单链抗体指的是由轻链可变区与重链可变区直接相连或通过一个肽链连接而成的工程抗体。

本发明的公开的单克隆抗体可以在重链和轻链可变区包含一个或多个糖基化位点，如本领域内熟知的，在可变区中存在的一个或多个糖基化位点可以导致增强的抗体免疫原性，或者由于改变了抗原结合而改变抗体的药物动力学。
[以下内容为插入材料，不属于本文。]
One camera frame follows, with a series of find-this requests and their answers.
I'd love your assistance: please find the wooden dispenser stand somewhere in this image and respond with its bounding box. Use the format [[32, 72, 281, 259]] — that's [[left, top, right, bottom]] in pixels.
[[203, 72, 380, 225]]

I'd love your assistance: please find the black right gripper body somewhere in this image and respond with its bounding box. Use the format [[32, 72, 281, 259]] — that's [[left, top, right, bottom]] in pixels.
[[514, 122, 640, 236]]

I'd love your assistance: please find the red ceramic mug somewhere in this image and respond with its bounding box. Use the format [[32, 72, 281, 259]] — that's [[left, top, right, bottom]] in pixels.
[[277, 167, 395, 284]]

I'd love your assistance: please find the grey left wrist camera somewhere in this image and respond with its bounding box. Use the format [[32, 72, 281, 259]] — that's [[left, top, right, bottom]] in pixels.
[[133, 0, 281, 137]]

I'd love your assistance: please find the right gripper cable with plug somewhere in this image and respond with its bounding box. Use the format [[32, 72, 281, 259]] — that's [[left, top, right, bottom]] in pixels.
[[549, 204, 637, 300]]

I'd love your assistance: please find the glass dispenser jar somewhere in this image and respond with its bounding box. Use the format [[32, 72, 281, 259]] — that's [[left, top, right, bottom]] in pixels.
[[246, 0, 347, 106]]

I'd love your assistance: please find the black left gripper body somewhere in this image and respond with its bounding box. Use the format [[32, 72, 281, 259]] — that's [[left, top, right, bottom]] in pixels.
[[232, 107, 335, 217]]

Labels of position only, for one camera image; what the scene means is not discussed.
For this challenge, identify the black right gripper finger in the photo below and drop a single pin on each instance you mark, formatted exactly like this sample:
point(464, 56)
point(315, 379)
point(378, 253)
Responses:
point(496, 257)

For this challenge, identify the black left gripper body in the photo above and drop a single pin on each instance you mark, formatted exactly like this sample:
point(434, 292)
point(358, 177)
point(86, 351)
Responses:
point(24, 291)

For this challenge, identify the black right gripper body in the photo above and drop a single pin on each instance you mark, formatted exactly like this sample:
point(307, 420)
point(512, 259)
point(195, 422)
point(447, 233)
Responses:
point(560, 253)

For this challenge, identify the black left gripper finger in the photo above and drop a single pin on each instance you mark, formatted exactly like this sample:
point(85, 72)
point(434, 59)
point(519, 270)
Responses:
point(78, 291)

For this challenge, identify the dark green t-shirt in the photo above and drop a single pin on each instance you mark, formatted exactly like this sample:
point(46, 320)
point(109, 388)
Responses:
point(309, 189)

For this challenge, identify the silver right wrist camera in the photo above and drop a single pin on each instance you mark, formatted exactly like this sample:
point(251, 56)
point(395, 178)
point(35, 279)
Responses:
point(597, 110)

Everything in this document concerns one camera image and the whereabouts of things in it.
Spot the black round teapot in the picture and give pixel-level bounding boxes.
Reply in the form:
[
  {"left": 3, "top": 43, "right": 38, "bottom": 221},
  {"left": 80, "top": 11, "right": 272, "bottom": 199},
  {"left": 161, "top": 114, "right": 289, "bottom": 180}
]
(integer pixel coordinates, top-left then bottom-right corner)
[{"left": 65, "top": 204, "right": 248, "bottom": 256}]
本发明的单克隆抗体可以被设计为在Fc区域内包含修改，通常是改变抗体的1个或多个功能特性，如血清半衰期、补体结合、Fc受体结合、和/或抗原依赖的细胞毒性。此外，本发明的抗体可以被化学修饰(如，可以将一个或多个化学基团连接于抗体)，或被修饰以改变其糖基化，从而再改变抗体的一个或多个功能特性。

本发明的单克隆抗体可以被设计的另一个修饰是聚乙二醇化。抗体可被聚乙二醇化，从而，例如，增加抗体的生物(如血清)半衰期。为了使抗体聚乙二醇化，该抗体或其片段通常在适合于一个或多个聚乙二醇(PEG)基团连接到该抗体或抗体片段的条件下，与PEG反应，如聚乙二醇的活性酯或醛衍生物。优选地，该聚乙二醇化是通过与活性的PEG分子(或类似的活性水溶性聚合物)进行酰化反应或烷基化反应而实现。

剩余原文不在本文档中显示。